··· Listed entries ···
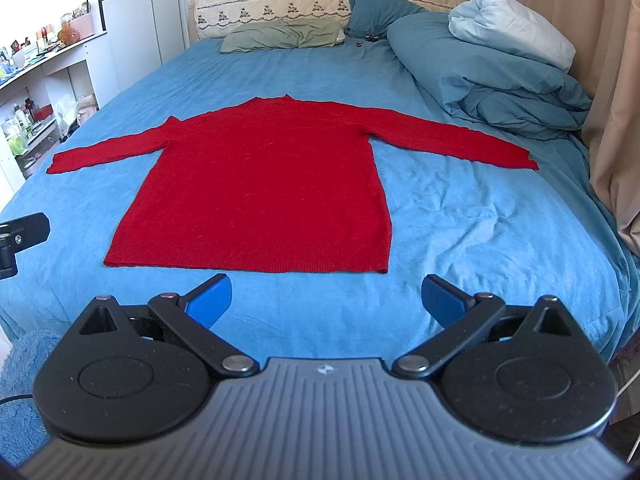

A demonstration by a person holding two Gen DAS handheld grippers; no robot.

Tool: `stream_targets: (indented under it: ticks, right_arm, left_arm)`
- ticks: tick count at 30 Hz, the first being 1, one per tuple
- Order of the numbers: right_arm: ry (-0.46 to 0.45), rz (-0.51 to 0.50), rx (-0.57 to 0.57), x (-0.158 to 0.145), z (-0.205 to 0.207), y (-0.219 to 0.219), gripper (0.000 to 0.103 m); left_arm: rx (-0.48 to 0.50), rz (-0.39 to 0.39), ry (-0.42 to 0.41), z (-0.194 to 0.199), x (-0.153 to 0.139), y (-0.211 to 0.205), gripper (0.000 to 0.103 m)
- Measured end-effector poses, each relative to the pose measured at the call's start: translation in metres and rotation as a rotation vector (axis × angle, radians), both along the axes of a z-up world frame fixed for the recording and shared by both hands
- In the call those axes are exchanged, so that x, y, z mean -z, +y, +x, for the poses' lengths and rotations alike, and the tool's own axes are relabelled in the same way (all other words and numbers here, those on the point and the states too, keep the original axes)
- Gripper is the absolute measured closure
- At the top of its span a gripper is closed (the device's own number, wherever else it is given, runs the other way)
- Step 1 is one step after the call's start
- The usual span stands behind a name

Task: Fold small clothes

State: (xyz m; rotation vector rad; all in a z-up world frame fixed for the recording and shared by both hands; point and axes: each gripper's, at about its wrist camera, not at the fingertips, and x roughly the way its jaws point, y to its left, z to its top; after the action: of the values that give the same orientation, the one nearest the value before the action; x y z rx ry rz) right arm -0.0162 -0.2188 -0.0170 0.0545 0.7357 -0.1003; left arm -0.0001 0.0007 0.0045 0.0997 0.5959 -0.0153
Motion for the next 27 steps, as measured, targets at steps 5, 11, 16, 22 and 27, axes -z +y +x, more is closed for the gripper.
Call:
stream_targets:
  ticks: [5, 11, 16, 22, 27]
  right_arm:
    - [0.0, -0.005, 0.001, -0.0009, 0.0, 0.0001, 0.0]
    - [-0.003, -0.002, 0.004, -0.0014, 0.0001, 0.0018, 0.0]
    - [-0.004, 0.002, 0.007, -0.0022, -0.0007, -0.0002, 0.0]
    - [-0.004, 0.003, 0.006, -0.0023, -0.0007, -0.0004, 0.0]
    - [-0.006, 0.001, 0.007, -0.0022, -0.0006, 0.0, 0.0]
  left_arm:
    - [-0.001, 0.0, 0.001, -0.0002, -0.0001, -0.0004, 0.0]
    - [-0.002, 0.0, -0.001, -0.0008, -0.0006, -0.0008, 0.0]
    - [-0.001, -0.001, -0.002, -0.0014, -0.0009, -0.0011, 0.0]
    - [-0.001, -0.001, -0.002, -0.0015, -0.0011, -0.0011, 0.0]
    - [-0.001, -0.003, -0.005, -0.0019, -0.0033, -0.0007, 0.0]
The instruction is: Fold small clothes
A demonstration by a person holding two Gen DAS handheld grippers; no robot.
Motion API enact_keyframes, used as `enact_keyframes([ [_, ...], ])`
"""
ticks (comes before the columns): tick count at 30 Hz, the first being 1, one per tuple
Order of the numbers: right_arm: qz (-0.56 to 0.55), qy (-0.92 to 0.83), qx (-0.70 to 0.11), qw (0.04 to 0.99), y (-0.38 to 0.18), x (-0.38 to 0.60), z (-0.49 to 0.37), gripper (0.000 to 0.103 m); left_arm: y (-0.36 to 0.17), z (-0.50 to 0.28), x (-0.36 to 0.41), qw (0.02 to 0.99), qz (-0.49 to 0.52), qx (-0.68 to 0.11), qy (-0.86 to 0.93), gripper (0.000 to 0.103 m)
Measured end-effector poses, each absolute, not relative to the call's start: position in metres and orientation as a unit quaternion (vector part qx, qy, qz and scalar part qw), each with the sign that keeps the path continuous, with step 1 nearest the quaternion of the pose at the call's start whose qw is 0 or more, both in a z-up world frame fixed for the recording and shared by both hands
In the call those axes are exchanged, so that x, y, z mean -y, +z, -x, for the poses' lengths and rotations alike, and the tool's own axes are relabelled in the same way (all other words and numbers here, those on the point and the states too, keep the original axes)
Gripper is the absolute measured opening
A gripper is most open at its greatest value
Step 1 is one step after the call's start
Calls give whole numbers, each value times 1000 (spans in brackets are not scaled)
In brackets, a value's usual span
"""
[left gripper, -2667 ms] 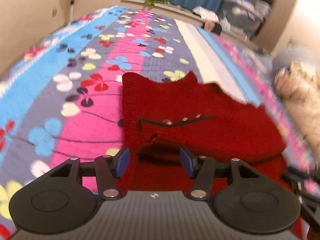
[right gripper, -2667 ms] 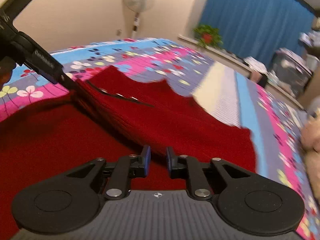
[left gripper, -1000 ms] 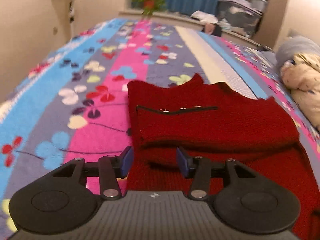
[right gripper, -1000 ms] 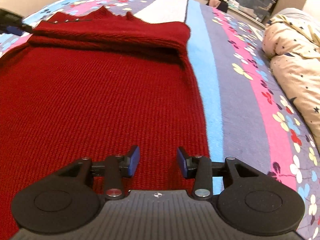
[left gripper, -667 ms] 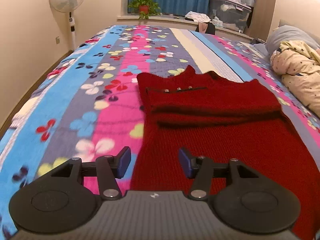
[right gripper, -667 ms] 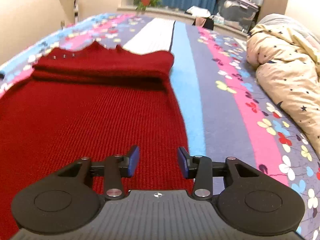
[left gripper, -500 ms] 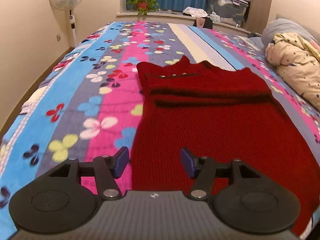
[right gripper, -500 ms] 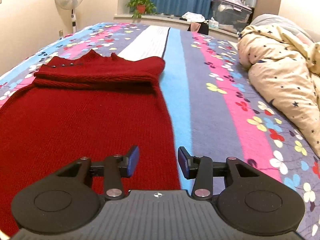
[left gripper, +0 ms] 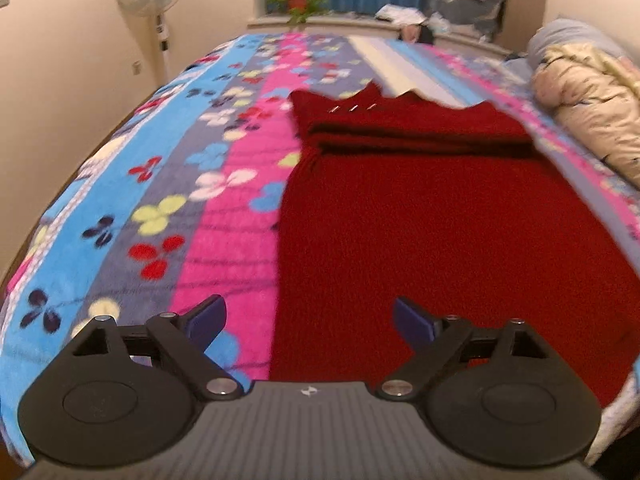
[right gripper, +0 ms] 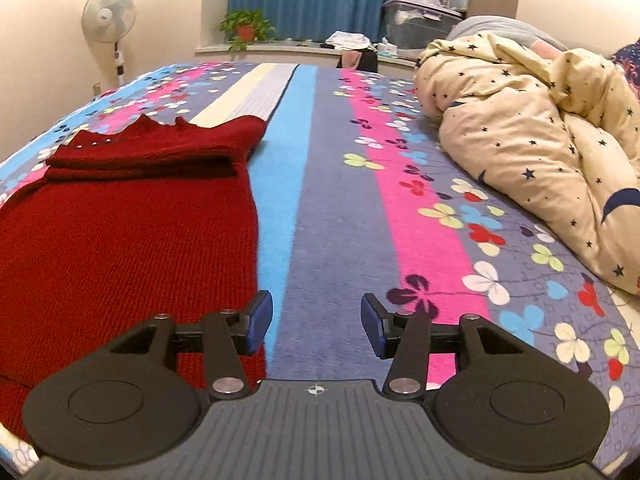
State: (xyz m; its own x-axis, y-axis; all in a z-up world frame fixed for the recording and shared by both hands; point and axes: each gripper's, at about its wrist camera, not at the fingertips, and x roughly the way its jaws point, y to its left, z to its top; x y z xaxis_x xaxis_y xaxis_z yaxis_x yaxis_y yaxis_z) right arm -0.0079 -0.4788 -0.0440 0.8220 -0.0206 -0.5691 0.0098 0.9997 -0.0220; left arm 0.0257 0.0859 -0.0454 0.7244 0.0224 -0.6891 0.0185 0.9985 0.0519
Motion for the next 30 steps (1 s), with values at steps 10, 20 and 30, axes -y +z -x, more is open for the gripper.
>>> enact_keyframes([
  [10,60,19,-338,939,-58,452,-6,56,-99,-34,-111,901,88,-424,24,94],
  [20,52,44,-415,907,-80,441,-25,58,-101,-35,-103,905,56,-421,22,90],
  [30,53,41,-438,897,-91,442,-29,58,-102,-36,-101,905,51,-421,22,90],
])
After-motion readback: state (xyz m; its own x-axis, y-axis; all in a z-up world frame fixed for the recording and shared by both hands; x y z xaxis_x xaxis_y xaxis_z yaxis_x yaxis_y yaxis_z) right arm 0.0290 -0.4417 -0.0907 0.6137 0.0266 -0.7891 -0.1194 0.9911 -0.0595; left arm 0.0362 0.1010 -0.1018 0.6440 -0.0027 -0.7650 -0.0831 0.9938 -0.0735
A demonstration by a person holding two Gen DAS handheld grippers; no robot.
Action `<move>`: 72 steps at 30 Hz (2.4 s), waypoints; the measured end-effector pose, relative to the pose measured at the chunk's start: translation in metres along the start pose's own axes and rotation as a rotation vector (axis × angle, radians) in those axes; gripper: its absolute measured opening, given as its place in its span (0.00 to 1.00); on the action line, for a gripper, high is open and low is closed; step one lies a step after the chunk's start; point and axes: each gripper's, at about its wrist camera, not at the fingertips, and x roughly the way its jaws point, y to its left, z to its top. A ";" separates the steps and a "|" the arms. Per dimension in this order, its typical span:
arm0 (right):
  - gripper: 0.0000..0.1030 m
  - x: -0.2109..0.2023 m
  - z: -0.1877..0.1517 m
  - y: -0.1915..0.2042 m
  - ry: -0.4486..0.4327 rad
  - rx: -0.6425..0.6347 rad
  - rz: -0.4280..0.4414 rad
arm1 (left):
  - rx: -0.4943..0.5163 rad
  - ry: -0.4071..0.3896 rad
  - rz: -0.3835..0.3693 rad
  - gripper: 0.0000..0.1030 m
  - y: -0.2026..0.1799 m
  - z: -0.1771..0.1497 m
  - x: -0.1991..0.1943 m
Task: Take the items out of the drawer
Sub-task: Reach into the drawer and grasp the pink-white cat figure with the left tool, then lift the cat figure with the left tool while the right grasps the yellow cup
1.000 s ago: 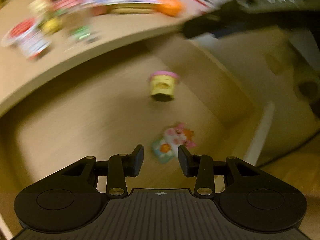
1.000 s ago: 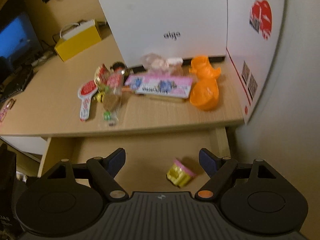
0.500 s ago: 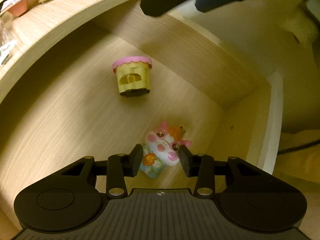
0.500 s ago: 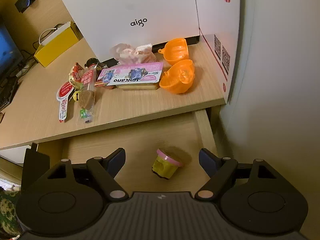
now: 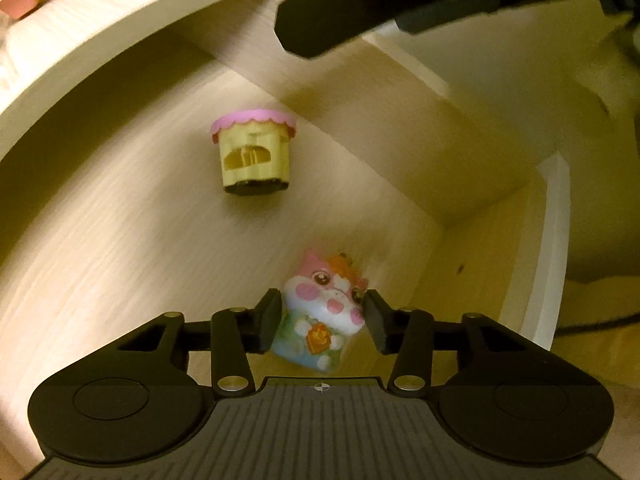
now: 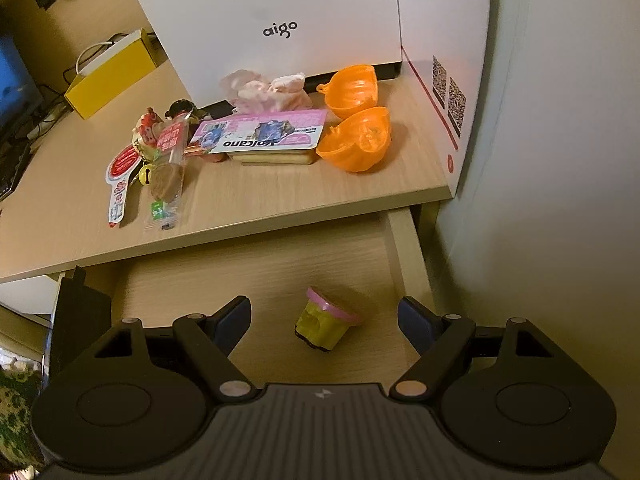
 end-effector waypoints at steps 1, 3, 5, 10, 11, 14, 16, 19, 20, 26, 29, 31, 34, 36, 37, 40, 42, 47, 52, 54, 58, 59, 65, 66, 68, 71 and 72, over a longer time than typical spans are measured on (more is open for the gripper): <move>0.79 0.000 0.000 0.001 0.000 -0.004 0.001 | -0.007 0.010 -0.001 0.47 0.000 0.000 0.000; 0.79 0.000 -0.001 0.002 -0.007 -0.020 -0.004 | -0.028 0.052 -0.007 0.46 0.004 -0.002 -0.001; 0.79 -0.001 0.000 0.003 -0.026 -0.043 -0.035 | -0.065 0.083 -0.023 0.45 0.010 -0.004 -0.005; 0.79 0.001 -0.003 0.006 -0.053 -0.113 -0.097 | -0.203 -0.016 0.018 0.44 0.035 -0.019 -0.036; 0.79 0.004 -0.006 0.011 -0.049 -0.155 -0.108 | -0.249 -0.053 0.026 0.43 0.042 -0.026 -0.047; 0.79 0.019 -0.016 0.027 0.004 -0.282 -0.100 | -0.401 -0.174 0.054 0.43 0.056 -0.051 -0.080; 0.79 0.033 -0.021 0.036 0.057 -0.335 -0.070 | -0.531 -0.238 0.093 0.43 0.063 -0.060 -0.092; 0.78 0.054 -0.024 0.047 0.109 -0.405 -0.101 | -0.673 -0.293 0.137 0.43 0.071 -0.085 -0.107; 0.78 0.061 -0.022 0.051 0.121 -0.427 -0.125 | -0.710 -0.311 0.148 0.43 0.071 -0.093 -0.111; 0.76 0.093 -0.011 0.066 0.155 -0.535 -0.192 | -0.773 -0.359 0.205 0.43 0.066 -0.120 -0.132; 0.67 0.106 -0.007 0.069 0.184 -0.556 -0.175 | -0.759 -0.362 0.196 0.43 0.060 -0.122 -0.135; 0.60 0.114 -0.005 0.069 0.200 -0.568 -0.169 | -0.750 -0.359 0.198 0.43 0.059 -0.122 -0.137; 0.46 0.121 -0.002 0.067 0.225 -0.568 -0.167 | -0.743 -0.352 0.194 0.43 0.058 -0.125 -0.139; 0.44 0.118 -0.002 0.066 0.228 -0.549 -0.151 | -0.735 -0.345 0.191 0.43 0.057 -0.127 -0.139; 0.43 0.115 -0.002 0.066 0.224 -0.537 -0.138 | -0.729 -0.342 0.188 0.43 0.056 -0.128 -0.139; 0.42 0.100 -0.007 0.069 0.205 -0.509 -0.111 | -0.709 -0.326 0.178 0.43 0.055 -0.127 -0.135; 0.37 0.086 -0.016 0.073 0.190 -0.498 -0.104 | -0.691 -0.316 0.170 0.43 0.052 -0.126 -0.134; 0.07 0.040 -0.028 0.078 0.135 -0.451 -0.039 | -0.575 -0.294 0.154 0.43 0.043 -0.119 -0.136; 0.08 0.012 -0.024 0.067 0.083 -0.420 -0.007 | -0.526 -0.303 0.156 0.43 0.039 -0.111 -0.142; 0.16 0.012 -0.027 0.062 0.092 -0.423 -0.003 | -0.517 -0.309 0.155 0.43 0.036 -0.111 -0.143; 0.72 0.029 -0.029 0.077 0.111 -0.498 -0.013 | -0.552 -0.311 0.159 0.43 0.037 -0.117 -0.143; 0.72 0.037 -0.027 0.082 0.127 -0.497 -0.002 | -0.563 -0.311 0.162 0.43 0.038 -0.119 -0.143; 0.72 0.082 -0.006 0.095 0.226 -0.285 0.156 | -0.636 -0.325 0.198 0.43 0.047 -0.135 -0.152; 0.72 0.092 -0.004 0.098 0.247 -0.249 0.180 | -0.649 -0.329 0.206 0.43 0.049 -0.138 -0.155; 0.72 0.110 -0.002 0.109 0.284 -0.218 0.222 | -0.675 -0.336 0.219 0.43 0.051 -0.144 -0.159; 0.64 0.133 -0.007 0.127 0.350 -0.258 0.220 | -0.710 -0.339 0.235 0.43 0.054 -0.151 -0.164; 0.57 0.139 -0.010 0.132 0.375 -0.277 0.217 | -0.718 -0.339 0.239 0.43 0.055 -0.153 -0.165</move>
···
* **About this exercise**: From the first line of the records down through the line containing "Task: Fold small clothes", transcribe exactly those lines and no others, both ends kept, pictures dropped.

* **Response to this exercise**:
A demonstration by a person holding two Gen DAS handheld grippers; no robot.

Tool: `stream_targets: (indented under it: ticks, right_arm, left_arm)`
- ticks: tick count at 30 Hz, the first being 1, one per tuple
- Order of the numbers: right_arm: ry (-0.46 to 0.45), rz (-0.51 to 0.50), rx (-0.57 to 0.57), x (-0.158 to 0.145), z (-0.205 to 0.207), y (-0.219 to 0.219), gripper (0.000 to 0.103 m); left_arm: rx (-0.48 to 0.50), rz (-0.39 to 0.39), ry (-0.42 to 0.41), z (-0.194 to 0.199), x (-0.153 to 0.139), y (-0.211 to 0.205), gripper (0.000 to 0.103 m)
- Measured end-effector poses, each relative to the pose measured at the call's start: translation in metres and rotation as a rotation vector (axis × angle, radians), both along the axes of a z-up world frame fixed for the recording and shared by both hands
- In the call those axes are exchanged, so that x, y, z mean -z, +y, +x, for the poses' lengths and rotations alike, and the tool's own axes are relabelled in the same way (all other words and numbers here, those on the point and the states too, keep the original axes)
- Gripper is the absolute measured closure
- At the top of its span a gripper is closed (the device's own number, wherever else it is given, runs the other way)
- Step 1 is one step after the call's start
- The usual span stands behind a name

Task: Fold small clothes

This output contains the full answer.